I think it is eaten like concentrated fibres?
 
8:52 PM
Your stomach, and because of the carb content of the fatty food causing an insulin peak. Some fats are I suppose more easily 'digestible', so they'd contribute to the insulin peak too
 
How does the stomach know it contains fat, and/or that the fat contains many calories?
 
@Cerberus suspend it in some water and drink it like some thick milkshake
 
I feel full because of the fat, it seems, less because of the carbohydrates.
 
@Cerberus some fat can already be absorbed by the stomach wall, but I don't think that plays a huge role. The body also definitely doesn't know that fat has many calories, it will only realize that several hours later when the liver will be flooded with Acyl-CoA, the main intermediate in cell energy production.

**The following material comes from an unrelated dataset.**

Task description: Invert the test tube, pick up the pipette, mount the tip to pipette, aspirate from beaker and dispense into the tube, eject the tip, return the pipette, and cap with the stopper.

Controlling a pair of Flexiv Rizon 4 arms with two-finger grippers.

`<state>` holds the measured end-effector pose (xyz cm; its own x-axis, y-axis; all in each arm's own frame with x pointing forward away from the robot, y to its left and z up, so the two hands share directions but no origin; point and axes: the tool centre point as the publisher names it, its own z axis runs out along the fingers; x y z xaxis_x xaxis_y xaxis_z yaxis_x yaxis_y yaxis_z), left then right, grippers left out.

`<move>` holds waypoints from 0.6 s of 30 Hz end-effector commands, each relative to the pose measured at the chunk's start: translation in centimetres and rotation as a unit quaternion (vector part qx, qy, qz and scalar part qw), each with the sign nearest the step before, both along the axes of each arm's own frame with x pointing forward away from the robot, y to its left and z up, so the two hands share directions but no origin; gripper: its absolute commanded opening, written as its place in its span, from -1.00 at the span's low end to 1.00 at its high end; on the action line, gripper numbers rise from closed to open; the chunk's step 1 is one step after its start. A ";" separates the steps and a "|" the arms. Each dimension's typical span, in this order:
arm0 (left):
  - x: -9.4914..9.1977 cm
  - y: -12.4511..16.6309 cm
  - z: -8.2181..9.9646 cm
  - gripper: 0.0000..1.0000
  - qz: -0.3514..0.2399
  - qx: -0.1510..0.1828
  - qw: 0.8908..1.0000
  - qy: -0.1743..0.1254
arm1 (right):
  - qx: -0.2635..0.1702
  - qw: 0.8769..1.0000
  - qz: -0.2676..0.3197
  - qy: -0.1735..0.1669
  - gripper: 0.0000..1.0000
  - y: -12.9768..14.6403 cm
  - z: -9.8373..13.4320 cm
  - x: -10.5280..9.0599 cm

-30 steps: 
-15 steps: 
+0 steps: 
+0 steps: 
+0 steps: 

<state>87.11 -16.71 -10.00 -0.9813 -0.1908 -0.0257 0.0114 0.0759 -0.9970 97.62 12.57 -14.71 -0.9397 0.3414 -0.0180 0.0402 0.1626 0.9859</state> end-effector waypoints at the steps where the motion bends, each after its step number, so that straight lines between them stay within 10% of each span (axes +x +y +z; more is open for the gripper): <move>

Your brain however has deeply understood what fatty things taste like, feel like in the stomach and intestines, and what happens with overloading on them, so it takes action
 
@Cerberus So I take it spinach is a 👍?
 
8:57 PM
@M.A.R. Ah, so the stomach can 'feel' fat?
 
IOW, the unique aversion to eating too much butter as opposed to anything else isn't because of the calories per se, the body is not doing any calculations. The brain notes the general ill feeling of loading up with too many calories though
 
@Mitch I like the flavour, though I get the weird sensation on my tongue, alas.
@M.A.R. Yeah that was of course my starting praemise, that there is no direct way to know how many calories a substance contains before you have digested it. So I was looking for the various ways in which our bodies aestimate it.